* **TO DO**: Which lines hold the word "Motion"? Copy each of them from the material.

* **DATA EXTRACT**:
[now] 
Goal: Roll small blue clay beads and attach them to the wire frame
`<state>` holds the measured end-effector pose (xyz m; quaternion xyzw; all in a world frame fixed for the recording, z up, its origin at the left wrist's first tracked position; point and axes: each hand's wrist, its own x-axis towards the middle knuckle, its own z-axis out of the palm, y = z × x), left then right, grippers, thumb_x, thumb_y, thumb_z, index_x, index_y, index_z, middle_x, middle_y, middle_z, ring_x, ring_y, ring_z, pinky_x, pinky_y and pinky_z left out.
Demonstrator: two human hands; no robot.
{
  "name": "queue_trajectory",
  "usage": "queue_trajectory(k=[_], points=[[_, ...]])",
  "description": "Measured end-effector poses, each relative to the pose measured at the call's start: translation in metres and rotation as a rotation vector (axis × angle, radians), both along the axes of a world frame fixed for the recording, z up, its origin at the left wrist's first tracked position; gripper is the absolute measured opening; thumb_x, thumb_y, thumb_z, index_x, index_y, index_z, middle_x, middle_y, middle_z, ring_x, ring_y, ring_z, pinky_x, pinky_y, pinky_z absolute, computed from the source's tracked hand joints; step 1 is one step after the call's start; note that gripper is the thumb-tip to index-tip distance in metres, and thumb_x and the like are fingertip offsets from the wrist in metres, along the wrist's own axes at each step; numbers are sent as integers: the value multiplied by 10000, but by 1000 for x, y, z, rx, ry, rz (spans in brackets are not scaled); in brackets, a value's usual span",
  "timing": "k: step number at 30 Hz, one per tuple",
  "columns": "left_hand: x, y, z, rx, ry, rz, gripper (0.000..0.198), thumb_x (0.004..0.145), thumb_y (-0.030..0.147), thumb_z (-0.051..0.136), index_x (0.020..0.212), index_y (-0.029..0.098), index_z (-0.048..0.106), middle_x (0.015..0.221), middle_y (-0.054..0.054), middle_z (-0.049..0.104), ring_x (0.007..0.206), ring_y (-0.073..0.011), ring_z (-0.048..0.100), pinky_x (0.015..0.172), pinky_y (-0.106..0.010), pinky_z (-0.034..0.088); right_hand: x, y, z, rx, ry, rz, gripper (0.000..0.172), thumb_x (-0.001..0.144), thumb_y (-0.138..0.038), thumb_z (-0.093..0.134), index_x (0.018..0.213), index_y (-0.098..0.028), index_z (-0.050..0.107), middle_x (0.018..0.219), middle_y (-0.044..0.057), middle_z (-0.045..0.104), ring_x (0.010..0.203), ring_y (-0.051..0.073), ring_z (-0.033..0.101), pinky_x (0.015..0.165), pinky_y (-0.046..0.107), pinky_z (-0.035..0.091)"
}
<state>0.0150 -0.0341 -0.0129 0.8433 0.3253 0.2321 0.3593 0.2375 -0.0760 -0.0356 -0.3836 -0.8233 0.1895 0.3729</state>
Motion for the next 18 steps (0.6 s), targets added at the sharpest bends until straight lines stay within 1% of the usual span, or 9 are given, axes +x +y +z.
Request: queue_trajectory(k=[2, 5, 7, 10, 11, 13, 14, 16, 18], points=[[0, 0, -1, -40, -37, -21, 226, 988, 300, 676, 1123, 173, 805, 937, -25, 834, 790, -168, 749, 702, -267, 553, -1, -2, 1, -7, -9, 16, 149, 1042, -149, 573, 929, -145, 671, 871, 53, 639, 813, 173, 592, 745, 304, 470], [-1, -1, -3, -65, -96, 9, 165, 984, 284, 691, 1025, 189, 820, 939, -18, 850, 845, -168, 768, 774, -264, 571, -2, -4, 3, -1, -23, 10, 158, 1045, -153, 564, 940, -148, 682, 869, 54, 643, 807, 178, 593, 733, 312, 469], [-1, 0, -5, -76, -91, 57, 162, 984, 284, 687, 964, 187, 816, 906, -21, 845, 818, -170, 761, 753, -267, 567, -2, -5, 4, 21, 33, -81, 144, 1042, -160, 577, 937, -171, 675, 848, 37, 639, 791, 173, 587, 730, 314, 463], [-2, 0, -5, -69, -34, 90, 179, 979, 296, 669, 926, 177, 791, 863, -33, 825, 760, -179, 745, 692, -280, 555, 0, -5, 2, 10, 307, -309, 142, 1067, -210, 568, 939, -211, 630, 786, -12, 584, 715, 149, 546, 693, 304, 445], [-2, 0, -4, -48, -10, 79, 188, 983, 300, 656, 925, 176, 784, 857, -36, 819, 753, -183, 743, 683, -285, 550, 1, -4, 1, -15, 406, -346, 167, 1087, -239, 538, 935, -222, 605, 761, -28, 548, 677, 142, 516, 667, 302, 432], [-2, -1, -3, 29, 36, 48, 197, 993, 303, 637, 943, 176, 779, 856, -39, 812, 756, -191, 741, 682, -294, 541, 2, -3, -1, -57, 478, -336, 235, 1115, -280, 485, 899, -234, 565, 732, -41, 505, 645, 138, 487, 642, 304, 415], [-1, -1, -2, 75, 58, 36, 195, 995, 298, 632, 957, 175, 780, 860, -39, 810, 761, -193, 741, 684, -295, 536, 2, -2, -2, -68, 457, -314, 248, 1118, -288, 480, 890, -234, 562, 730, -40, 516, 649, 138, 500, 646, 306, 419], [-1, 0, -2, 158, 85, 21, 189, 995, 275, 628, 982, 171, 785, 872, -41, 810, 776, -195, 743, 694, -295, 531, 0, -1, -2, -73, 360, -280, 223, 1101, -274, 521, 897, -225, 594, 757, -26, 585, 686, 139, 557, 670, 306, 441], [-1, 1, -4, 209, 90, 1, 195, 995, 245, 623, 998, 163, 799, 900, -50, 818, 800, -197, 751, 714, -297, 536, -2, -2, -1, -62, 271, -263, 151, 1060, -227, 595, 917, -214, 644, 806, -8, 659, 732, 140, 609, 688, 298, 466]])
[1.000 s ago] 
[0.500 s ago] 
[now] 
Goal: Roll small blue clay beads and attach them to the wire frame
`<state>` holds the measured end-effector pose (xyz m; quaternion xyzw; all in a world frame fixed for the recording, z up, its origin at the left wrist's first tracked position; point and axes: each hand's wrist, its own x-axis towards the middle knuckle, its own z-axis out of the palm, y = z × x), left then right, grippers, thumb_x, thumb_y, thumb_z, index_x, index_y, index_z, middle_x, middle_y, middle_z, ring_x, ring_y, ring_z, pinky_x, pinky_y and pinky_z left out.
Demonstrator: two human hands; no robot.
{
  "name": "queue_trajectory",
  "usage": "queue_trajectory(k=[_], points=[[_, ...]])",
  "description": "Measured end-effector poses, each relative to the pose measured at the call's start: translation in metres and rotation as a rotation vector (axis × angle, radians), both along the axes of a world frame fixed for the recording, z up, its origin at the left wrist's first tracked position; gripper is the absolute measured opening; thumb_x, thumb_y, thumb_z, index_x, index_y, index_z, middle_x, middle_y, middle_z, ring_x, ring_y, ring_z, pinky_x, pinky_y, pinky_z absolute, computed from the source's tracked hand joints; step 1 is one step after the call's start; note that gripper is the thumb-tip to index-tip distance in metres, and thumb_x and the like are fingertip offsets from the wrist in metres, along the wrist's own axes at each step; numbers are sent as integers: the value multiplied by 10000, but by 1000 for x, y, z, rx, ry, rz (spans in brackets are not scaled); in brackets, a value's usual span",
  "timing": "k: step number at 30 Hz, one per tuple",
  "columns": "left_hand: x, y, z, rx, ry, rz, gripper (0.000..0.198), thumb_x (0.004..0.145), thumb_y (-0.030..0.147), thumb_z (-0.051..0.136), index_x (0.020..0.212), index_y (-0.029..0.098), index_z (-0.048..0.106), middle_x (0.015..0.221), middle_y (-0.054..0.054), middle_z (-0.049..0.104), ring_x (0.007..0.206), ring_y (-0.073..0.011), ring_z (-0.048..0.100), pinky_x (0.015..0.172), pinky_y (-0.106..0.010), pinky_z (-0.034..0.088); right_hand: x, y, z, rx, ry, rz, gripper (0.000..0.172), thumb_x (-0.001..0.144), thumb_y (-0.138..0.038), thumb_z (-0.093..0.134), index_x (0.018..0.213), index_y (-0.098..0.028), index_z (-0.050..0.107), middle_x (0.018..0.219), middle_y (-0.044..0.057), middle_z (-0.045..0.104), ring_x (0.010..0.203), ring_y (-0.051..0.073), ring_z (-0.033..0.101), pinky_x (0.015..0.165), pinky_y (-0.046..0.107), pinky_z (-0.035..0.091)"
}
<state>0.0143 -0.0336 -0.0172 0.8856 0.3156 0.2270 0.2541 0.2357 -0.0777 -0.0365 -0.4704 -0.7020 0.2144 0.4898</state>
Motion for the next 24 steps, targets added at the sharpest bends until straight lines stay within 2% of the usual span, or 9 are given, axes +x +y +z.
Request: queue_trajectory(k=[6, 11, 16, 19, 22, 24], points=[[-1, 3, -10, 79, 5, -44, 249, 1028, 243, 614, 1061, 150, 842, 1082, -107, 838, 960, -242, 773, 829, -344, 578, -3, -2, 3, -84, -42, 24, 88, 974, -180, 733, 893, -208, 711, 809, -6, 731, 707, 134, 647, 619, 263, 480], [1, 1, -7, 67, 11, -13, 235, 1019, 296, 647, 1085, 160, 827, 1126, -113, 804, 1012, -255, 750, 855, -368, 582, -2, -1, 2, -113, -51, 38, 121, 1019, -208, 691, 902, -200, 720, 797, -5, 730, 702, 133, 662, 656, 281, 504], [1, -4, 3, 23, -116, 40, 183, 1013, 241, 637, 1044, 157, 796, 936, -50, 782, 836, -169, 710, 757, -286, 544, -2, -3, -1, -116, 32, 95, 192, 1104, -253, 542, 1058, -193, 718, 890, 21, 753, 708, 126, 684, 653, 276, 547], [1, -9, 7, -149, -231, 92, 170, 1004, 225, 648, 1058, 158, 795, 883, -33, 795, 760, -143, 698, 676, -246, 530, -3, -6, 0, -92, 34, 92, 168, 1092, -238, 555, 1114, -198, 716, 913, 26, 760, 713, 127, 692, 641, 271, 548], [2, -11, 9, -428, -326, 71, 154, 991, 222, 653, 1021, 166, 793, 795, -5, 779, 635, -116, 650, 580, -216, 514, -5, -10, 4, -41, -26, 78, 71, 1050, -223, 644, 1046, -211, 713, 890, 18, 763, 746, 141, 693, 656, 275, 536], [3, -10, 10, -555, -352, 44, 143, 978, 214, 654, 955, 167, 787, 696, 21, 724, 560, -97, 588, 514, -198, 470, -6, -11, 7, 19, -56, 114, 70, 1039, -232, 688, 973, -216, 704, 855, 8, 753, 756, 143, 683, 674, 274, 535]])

* **TASK OUTPUT**:
Motion for the next 18 steps (0.6 s), targets added at the sharpest bends until straight lines stay within 1% of the usual span, or 9 are given, axes +x +y +z.
Motion for the next 24 steps, targets added at the sharpest bends until straight lines stay within 2% of the usual span, or 9 are given, axes +x +y +z.

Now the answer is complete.